Ghost shark species discovered in the Northern Hemisphere abyss, filmed for the first time [VIDEO]

By Mauricia / 2016.12.17
A chimaera (Chimaera phantasma) swims at 1,450 feet above a bait cage. Trailing twin egg cases-a phenomenon never before seen in deep natural habitat--a chimaera (Chimaera phantasma) swims by at 1,450 feet.

The world of ghost sharks lies beneath the ocean where no sunlight can pierce the deep waters. A one-of-a-kind deep sea creature and rarely seen, it reveals itself to the camera for the first time. 

Ghost sharks come in many names and the most common is chimaeras. The bony fish is a relative of the sharks and sting rays and a dead-eyed with fins that resemble wings. These sea creatures living in the deepest depth of the ocean are said to be older than the dinosaurs but still little is known about these fishes. Until Monterey Bay Aquarium Research Institute in California released footage, was the time that mysteries have been unraveled about the puzzling creatures.

National Geographic recalled that the Monterey Bay Aquarium Research Institute launched in 2009 a remotely operated vehicle, or ROV, on a countless underwater expedition to depths reaching to 6,700 feet in waters of Hawaii and California. However, the crews are not looking ghost sharks and in fact, the people behind the video are geologists, according to the program director for the Pacific Shark Research Center at Moss Landing Marine Laboratories, Dave Ebert.

"Normally, people probably wouldn't have been looking around in this area, so it's a little bit of dumb luck," he says.
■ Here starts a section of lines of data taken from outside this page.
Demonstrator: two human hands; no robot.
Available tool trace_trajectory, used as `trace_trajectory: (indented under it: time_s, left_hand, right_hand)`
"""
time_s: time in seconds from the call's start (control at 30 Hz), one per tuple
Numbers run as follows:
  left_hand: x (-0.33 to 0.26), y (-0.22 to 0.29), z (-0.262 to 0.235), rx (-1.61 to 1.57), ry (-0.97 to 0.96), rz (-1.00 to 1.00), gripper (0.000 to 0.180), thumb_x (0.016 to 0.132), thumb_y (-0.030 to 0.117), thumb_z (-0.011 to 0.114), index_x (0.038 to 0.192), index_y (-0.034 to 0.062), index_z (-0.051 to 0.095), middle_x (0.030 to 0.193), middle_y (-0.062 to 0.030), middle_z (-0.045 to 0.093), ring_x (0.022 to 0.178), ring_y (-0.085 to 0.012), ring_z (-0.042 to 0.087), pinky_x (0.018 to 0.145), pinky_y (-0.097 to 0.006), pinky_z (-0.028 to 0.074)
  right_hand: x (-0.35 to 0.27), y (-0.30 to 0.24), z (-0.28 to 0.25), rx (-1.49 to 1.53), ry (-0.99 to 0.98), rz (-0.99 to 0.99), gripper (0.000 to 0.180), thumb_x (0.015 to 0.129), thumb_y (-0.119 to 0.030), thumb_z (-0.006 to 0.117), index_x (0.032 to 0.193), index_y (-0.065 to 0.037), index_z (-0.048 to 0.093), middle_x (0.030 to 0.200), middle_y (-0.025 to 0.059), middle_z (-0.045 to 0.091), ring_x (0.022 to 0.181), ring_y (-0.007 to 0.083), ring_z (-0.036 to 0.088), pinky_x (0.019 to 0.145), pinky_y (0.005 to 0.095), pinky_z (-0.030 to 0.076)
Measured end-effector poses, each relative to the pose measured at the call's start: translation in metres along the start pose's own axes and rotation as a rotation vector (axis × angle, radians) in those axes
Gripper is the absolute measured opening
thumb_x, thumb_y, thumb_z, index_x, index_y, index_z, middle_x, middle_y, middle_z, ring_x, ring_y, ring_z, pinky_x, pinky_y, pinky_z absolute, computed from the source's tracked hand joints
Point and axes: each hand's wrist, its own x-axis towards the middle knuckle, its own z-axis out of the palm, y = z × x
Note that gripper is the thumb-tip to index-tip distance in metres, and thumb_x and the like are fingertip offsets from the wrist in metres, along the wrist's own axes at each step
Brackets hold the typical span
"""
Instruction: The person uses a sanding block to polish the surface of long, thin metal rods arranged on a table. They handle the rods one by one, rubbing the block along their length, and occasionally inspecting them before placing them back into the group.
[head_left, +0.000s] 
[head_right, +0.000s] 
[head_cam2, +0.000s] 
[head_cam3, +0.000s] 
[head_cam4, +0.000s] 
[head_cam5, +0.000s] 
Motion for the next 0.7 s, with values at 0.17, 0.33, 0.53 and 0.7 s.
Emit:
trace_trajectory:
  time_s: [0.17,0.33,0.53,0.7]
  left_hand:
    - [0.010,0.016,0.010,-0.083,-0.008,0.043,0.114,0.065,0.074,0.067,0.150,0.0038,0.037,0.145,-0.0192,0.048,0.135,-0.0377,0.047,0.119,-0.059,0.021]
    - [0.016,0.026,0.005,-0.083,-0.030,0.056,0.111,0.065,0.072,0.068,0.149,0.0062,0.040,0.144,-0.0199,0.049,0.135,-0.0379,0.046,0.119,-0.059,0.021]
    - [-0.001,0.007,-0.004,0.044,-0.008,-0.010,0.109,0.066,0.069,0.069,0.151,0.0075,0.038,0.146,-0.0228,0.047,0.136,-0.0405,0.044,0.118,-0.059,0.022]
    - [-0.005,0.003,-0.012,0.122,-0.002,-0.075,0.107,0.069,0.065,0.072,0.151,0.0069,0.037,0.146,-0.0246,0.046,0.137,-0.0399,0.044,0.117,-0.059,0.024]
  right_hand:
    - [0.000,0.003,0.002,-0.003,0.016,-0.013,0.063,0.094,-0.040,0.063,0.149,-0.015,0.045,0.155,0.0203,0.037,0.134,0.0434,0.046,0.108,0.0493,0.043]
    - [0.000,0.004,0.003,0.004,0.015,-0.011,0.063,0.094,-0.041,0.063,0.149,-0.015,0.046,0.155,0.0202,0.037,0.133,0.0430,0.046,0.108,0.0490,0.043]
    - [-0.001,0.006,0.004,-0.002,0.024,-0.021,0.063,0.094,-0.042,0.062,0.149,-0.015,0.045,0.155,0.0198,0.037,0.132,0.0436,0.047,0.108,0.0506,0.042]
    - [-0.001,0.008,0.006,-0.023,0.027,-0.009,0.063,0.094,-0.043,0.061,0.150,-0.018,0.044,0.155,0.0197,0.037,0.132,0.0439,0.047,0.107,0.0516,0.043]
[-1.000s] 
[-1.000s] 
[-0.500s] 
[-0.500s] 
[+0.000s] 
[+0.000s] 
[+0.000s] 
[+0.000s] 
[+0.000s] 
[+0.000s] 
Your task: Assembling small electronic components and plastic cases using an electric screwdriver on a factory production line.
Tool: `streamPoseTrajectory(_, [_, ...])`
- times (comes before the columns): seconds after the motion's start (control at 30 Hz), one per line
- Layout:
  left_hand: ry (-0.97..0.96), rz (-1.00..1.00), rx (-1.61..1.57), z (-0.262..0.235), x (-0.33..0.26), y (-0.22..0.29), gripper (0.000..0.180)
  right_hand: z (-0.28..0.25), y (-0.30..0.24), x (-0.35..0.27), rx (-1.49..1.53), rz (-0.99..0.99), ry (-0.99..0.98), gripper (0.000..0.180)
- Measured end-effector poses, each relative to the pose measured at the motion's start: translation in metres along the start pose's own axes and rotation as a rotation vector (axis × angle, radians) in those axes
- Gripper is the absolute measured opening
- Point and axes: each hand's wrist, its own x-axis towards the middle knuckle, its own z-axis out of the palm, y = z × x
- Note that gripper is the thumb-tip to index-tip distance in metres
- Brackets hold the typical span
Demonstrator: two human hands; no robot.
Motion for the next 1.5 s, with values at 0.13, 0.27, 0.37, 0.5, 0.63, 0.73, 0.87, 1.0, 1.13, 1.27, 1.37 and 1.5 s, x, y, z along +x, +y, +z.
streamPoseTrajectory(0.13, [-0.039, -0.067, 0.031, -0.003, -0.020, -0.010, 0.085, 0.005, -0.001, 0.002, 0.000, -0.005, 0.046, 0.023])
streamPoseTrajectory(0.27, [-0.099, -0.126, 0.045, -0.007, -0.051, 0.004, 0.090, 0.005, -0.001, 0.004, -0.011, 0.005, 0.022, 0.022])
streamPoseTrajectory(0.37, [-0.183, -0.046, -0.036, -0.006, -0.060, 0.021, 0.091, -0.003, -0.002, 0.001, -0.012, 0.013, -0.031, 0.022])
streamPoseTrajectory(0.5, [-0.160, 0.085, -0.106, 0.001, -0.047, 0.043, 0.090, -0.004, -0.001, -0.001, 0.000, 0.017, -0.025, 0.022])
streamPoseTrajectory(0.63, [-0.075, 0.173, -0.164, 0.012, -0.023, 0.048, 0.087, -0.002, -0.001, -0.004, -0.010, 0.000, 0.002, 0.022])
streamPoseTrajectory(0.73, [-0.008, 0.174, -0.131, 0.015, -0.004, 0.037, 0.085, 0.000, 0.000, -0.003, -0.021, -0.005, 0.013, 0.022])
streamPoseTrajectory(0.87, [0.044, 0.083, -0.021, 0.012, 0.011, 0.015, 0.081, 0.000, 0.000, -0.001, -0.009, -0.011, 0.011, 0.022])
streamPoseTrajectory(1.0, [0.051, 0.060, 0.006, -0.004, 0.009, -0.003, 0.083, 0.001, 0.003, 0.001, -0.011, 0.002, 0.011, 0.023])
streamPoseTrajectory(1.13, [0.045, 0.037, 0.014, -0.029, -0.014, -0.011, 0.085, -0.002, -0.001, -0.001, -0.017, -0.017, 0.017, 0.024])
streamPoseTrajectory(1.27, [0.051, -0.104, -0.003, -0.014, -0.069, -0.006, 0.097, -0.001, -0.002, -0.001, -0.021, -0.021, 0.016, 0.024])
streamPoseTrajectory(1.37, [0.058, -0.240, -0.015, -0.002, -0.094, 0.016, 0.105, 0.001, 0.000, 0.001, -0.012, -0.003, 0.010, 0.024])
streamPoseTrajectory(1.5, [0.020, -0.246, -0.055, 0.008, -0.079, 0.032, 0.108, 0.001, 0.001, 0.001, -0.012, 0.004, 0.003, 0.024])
The fish keeps popping on the footage until the institute decided to get the opinion of Ebert as well as other chimaera specialists. The video was analyzed and concluded that it was a pointy-nosed blue chimaera (Hydrolagus trolli). Typically, the species thrives near Australia and New Zealand based on the latest study in the journal Marine Biodiversity Records.

According to The Washington Post, the video was the first ever captured of the deep-sea creature. The footage was recorded in 2009 in Hawaii and California off coasts observations. The species is sometimes also called ratfish or water bunnies.

Male chimeras have sexual appendages located on the foreheads that can be drawn in. The dots surrounding the head are believed to sensory organs to help the creature locate its food. The fish have tooth plates used for grinding food.

The ghost shark might not be new to science but is still a thrill to record for the first time a pointy-nosed blue chimaera that has been seen alive in its natural habitat. If Ebert and his colleagues are right, the footage is also the first exposure of this species in the Northern Hemisphere.